Camat Sadarisna Akui, Belum ada Bantuan Perusahaan Untuk Warga Terdampak Banjir

Camat Sadarisna Akui, Belum ada Bantuan Perusahaan Untuk Warga Terdampak Banjir

TELUK KUANTAN, RANAHRIAU.COM - Beberapa hari belakangan ini Kuantan Singingi (Kuansing) mulai memasuki musim hujan. Intensitas hujan mulai meningkat sejak sepekan lalu. Sehingga mengakibatkan terjadinya banjir yang menyapu sejumlah wilayah, terutama wilayah yang berada didataran rendah sepanjang aliran sungai kuantan. Selasa (10/12/2019)

Luapan Sungai Kuantan terjadi sejak Senin (09/12) kemarin di bagian hulu kuantan, dan mulai menggenangi pemukiman masyarakat sekitar pukul 01.00 wib dinihari tadi.

Camat Kuantan Mudik Sada Risna, S.Stp ketika dikonfirmasi mengakui hingga saat ini belum adanya tanda-tanda akan menerima bantuan kemanusiaan dari pihak perusahaan PT TBS yang berada di wilayah administratif kecamatan Kuantan Mudik-Pucuk rantau, untuk membantu warga yang terdampak bencana banjir yang merendam ratusan rumah warga di kecamatan Kuantan mudik.

Hal itu diakui camat Kuantan Mudik Sada Risna, S.Stp kepada ranahriau.com Selasa (10/12/2019) malam malalui pesan singkatnya.

"Ya, untuk sekarang belum ada," ujarnya singkat.

Ketika ditanya Apakah pihak kecamatan sudah ada koordinasi dengan pihak perusahaan terkait bantuan kemanusiaan, dan upaya apa yang akan dilakukan pihak kecamatan untuk memperoleh bantuan dari perusahaan tersebut, Sada Risna menjawab Belum ada membangun komunikasi dengan pihak perusahaan terkait hal itu.
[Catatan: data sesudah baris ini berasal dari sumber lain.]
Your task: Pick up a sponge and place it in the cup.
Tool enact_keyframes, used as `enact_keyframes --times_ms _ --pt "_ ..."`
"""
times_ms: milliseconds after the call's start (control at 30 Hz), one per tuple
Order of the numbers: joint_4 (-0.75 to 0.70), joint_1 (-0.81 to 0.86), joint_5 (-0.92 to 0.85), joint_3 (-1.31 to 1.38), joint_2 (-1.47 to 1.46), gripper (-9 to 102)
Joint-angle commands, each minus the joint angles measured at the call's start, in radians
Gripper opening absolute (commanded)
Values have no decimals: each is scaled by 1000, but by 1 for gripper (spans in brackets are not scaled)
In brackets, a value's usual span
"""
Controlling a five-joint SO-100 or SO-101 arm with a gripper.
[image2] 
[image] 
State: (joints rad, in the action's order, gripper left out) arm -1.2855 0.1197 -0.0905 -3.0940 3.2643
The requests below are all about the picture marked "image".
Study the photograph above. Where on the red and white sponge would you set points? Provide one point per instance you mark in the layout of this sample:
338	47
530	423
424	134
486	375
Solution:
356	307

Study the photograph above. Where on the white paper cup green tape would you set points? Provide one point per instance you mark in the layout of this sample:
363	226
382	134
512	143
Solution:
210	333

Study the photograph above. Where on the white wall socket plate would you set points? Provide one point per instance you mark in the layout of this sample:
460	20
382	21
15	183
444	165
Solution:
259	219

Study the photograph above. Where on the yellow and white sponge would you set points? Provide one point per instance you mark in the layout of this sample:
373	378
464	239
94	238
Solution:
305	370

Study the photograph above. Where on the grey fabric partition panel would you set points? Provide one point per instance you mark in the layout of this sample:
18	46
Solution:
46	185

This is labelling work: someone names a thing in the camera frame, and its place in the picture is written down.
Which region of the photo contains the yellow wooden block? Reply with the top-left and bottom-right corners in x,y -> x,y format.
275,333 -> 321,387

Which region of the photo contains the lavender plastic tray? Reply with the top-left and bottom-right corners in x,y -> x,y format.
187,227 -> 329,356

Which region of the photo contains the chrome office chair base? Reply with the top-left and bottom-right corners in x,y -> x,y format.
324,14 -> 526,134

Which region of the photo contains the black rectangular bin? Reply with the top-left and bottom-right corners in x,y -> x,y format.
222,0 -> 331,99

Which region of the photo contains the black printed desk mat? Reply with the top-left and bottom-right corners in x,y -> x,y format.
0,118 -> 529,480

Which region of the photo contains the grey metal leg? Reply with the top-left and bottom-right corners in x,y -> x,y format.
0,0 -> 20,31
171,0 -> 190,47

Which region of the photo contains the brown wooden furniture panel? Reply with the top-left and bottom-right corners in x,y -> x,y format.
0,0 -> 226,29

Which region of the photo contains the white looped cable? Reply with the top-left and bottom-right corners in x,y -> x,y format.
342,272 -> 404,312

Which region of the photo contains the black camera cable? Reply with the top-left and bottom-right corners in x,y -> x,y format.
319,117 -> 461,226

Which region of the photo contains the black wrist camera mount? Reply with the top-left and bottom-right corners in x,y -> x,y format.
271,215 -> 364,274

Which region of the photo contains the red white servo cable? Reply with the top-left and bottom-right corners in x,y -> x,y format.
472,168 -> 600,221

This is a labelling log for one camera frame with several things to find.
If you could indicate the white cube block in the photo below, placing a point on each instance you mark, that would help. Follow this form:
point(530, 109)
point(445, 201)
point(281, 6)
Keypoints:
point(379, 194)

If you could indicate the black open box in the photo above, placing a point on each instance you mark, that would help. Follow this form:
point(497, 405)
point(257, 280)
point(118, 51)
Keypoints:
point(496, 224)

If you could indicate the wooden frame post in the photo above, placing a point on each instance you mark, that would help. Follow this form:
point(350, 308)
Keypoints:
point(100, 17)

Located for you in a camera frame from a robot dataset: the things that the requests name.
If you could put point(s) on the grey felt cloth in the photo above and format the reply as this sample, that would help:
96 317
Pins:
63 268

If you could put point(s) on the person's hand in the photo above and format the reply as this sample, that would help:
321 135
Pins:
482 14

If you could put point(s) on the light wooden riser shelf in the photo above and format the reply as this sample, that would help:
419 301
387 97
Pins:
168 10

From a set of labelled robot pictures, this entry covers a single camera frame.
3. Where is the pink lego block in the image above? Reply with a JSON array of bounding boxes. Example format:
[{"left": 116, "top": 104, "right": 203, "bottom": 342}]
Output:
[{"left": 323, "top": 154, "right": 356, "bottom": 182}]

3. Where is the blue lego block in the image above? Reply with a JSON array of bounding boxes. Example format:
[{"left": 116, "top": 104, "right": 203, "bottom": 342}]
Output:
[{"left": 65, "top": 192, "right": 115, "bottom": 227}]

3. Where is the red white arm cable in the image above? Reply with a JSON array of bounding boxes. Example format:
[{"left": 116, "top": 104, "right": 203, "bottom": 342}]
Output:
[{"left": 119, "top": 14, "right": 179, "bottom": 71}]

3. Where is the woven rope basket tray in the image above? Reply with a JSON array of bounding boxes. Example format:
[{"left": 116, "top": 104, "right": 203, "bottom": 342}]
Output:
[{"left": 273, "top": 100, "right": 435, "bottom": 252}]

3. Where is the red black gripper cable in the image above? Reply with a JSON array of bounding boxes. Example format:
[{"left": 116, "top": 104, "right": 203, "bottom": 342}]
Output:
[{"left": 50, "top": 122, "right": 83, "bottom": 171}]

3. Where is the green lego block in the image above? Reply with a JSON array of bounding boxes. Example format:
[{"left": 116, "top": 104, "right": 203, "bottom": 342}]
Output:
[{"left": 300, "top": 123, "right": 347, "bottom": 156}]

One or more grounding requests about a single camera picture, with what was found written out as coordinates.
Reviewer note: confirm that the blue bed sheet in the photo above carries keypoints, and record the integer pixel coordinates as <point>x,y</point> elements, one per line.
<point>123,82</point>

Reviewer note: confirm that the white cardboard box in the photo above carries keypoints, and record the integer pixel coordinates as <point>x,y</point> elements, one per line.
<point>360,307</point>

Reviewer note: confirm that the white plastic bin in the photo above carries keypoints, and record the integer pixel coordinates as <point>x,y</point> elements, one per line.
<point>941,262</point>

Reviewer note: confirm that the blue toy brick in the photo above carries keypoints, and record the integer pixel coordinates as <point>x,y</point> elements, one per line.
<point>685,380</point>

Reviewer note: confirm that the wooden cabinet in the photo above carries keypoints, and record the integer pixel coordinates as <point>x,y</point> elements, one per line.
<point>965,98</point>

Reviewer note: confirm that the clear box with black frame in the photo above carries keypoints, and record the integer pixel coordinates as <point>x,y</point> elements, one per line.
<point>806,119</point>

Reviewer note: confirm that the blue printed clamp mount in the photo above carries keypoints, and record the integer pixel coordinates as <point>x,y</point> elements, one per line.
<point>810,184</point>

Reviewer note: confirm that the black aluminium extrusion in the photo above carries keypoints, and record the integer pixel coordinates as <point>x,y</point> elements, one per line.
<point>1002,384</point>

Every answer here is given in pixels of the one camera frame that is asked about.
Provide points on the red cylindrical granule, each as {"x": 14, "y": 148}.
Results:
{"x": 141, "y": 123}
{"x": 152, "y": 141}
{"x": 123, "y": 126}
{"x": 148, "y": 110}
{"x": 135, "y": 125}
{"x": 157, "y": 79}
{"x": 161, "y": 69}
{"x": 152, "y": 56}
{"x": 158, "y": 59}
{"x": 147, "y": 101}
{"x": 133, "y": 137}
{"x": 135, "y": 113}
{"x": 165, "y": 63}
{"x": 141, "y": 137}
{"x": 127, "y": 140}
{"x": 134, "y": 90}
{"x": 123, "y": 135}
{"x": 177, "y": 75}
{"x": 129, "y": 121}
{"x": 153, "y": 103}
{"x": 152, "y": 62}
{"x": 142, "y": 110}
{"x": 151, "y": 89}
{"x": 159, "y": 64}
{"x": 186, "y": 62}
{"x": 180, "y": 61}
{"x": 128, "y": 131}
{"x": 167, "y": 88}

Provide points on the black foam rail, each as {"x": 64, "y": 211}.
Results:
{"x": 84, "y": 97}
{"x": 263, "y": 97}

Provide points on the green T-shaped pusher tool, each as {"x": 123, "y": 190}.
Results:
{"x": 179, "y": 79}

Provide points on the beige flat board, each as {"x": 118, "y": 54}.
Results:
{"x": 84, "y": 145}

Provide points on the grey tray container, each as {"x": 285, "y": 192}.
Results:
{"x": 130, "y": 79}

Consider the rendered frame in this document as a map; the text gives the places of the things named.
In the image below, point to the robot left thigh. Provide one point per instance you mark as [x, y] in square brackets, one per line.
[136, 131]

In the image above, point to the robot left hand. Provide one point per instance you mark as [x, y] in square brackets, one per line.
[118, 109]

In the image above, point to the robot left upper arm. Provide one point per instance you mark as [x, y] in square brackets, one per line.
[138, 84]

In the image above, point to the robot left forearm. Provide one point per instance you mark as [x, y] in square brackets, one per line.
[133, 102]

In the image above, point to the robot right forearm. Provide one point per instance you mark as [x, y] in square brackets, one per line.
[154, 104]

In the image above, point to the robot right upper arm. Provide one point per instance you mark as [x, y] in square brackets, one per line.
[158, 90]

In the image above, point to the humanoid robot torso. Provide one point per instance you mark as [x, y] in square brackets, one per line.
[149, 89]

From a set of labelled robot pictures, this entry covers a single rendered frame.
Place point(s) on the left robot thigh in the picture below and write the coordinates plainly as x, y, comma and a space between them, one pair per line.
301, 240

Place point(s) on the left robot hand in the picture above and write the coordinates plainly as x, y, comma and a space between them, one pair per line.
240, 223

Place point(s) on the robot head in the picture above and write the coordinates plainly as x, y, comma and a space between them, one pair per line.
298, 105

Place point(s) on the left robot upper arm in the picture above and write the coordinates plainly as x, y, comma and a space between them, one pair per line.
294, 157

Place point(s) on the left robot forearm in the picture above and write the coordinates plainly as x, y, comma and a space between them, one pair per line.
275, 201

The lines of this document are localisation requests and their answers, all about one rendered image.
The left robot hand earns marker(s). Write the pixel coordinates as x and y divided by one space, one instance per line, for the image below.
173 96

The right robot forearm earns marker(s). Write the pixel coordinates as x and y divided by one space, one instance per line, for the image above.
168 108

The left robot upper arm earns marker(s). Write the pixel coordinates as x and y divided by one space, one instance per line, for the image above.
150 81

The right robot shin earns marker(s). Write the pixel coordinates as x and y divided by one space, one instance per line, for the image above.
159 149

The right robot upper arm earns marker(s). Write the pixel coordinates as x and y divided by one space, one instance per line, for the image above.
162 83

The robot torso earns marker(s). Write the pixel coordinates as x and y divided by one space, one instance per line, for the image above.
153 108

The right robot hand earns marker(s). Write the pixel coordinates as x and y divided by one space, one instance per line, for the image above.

"Belum, Sementara keadaan tidak begitu parah, ini bukan masalah perlu atau tidaknya, ini masalah peduli atau tidak saja" ucapnya

"Desa sudah memberikan bantuan masing-masing, karena desa memang sudah menganggarkan" ulasnya

Ketika diminati tanggapan dari camat Kuantan mudik apakah perusahaan disekitar wilayah Kuantan Mudik peduli apa tidak kepada masyarakat, dirinya menjawab, " Nilai saja sendiri".

Hingga berita ini diterbitkan, ranahRiau.com belum menerima jawaban dari pihak perusahaan PT TBS, yang telah melayangkan pesan singkat kepada Salah seorang management perusahaan, Kendra Martono, namun belum mendapatkan jawaban.